"""

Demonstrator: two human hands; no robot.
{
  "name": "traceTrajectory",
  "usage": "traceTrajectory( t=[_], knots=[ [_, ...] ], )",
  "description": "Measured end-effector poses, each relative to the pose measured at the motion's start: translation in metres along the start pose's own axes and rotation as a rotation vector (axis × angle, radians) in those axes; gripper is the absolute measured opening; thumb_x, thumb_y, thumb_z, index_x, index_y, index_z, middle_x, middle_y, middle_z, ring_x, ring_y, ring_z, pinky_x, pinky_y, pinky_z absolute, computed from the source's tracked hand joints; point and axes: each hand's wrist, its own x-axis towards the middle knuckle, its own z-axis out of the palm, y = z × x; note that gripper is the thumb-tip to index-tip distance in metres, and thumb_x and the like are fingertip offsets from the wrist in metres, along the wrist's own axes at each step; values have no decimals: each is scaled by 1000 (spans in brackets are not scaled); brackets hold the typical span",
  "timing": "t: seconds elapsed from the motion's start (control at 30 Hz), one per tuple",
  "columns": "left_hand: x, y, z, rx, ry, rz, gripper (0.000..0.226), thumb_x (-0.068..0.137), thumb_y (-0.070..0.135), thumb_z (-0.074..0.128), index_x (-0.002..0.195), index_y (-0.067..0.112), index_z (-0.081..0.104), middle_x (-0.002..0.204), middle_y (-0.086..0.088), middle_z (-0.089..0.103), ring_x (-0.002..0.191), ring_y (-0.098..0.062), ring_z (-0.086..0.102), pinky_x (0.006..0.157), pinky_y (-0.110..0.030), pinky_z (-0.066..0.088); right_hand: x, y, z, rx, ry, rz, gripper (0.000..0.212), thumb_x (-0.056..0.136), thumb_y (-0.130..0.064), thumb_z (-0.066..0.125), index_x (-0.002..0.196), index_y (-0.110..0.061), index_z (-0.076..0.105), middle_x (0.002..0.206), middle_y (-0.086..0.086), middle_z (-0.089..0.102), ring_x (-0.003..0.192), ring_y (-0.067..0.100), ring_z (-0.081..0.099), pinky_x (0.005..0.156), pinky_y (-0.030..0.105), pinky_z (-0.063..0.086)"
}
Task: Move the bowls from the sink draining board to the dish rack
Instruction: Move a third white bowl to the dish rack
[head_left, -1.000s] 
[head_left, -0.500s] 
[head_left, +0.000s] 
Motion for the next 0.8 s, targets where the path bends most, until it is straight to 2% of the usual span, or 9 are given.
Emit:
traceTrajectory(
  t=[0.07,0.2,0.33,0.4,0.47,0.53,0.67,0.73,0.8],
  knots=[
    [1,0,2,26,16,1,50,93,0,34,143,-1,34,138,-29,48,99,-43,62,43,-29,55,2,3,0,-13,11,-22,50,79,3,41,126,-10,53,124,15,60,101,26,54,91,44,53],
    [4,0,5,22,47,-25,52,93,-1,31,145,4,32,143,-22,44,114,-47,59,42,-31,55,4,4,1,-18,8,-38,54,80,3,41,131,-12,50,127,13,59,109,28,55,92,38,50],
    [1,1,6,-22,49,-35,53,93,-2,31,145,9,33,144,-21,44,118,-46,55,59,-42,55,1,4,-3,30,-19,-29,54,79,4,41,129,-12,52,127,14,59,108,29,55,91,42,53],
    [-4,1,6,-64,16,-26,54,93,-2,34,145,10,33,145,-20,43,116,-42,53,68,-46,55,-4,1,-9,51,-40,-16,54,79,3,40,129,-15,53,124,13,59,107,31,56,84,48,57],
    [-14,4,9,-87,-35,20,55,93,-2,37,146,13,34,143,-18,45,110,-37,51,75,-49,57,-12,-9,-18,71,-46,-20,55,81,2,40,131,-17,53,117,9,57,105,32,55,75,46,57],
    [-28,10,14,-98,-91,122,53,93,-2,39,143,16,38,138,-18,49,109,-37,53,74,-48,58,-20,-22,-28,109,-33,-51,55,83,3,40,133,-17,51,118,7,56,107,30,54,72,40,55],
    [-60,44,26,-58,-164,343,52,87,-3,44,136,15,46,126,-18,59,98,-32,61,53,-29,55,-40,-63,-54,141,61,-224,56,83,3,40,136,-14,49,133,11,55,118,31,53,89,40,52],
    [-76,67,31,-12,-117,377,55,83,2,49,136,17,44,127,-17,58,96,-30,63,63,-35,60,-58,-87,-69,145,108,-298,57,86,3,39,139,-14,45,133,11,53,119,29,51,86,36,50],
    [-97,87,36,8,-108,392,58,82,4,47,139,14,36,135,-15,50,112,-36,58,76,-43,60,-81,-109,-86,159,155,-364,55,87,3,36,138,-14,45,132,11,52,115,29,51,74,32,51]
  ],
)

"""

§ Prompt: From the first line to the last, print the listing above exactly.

§ Response:
Demonstrator: two human hands; no robot.
{
  "name": "traceTrajectory",
  "usage": "traceTrajectory( t=[_], knots=[ [_, ...] ], )",
  "description": "Measured end-effector poses, each relative to the pose measured at the motion's start: translation in metres along the start pose's own axes and rotation as a rotation vector (axis × angle, radians) in those axes; gripper is the absolute measured opening; thumb_x, thumb_y, thumb_z, index_x, index_y, index_z, middle_x, middle_y, middle_z, ring_x, ring_y, ring_z, pinky_x, pinky_y, pinky_z absolute, computed from the source's tracked hand joints; point and axes: each hand's wrist, its own x-axis towards the middle knuckle, its own z-axis out of the palm, y = z × x; note that gripper is the thumb-tip to index-tip distance in metres, and thumb_x and the like are fingertip offsets from the wrist in metres, along the wrist's own axes at each step; values have no decimals: each is scaled by 1000 (spans in brackets are not scaled); brackets hold the typical span",
  "timing": "t: seconds elapsed from the motion's start (control at 30 Hz), one per tuple",
  "columns": "left_hand: x, y, z, rx, ry, rz, gripper (0.000..0.226), thumb_x (-0.068..0.137), thumb_y (-0.070..0.135), thumb_z (-0.074..0.128), index_x (-0.002..0.195), index_y (-0.067..0.112), index_z (-0.081..0.104), middle_x (-0.002..0.204), middle_y (-0.086..0.088), middle_z (-0.089..0.103), ring_x (-0.002..0.191), ring_y (-0.098..0.062), ring_z (-0.086..0.102), pinky_x (0.006..0.157), pinky_y (-0.110..0.030), pinky_z (-0.066..0.088); right_hand: x, y, z, rx, ry, rz, gripper (0.000..0.212), thumb_x (-0.056..0.136), thumb_y (-0.130..0.064), thumb_z (-0.066..0.125), index_x (-0.002..0.196), index_y (-0.110..0.061), index_z (-0.076..0.105), middle_x (0.002..0.206), middle_y (-0.086..0.086), middle_z (-0.089..0.102), ring_x (-0.003..0.192), ring_y (-0.067..0.100), ring_z (-0.081..0.099), pinky_x (0.005..0.156), pinky_y (-0.030..0.105), pinky_z (-0.063..0.086)"
}
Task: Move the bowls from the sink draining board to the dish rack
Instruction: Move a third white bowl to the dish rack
[head_left, -1.000s] 
[head_left, -0.500s] 
[head_left, +0.000s] 
Motion for the next 0.8 s, targets where the path bends most, until it is straight to 2% of the usual span, or 9 are given.
Emit:
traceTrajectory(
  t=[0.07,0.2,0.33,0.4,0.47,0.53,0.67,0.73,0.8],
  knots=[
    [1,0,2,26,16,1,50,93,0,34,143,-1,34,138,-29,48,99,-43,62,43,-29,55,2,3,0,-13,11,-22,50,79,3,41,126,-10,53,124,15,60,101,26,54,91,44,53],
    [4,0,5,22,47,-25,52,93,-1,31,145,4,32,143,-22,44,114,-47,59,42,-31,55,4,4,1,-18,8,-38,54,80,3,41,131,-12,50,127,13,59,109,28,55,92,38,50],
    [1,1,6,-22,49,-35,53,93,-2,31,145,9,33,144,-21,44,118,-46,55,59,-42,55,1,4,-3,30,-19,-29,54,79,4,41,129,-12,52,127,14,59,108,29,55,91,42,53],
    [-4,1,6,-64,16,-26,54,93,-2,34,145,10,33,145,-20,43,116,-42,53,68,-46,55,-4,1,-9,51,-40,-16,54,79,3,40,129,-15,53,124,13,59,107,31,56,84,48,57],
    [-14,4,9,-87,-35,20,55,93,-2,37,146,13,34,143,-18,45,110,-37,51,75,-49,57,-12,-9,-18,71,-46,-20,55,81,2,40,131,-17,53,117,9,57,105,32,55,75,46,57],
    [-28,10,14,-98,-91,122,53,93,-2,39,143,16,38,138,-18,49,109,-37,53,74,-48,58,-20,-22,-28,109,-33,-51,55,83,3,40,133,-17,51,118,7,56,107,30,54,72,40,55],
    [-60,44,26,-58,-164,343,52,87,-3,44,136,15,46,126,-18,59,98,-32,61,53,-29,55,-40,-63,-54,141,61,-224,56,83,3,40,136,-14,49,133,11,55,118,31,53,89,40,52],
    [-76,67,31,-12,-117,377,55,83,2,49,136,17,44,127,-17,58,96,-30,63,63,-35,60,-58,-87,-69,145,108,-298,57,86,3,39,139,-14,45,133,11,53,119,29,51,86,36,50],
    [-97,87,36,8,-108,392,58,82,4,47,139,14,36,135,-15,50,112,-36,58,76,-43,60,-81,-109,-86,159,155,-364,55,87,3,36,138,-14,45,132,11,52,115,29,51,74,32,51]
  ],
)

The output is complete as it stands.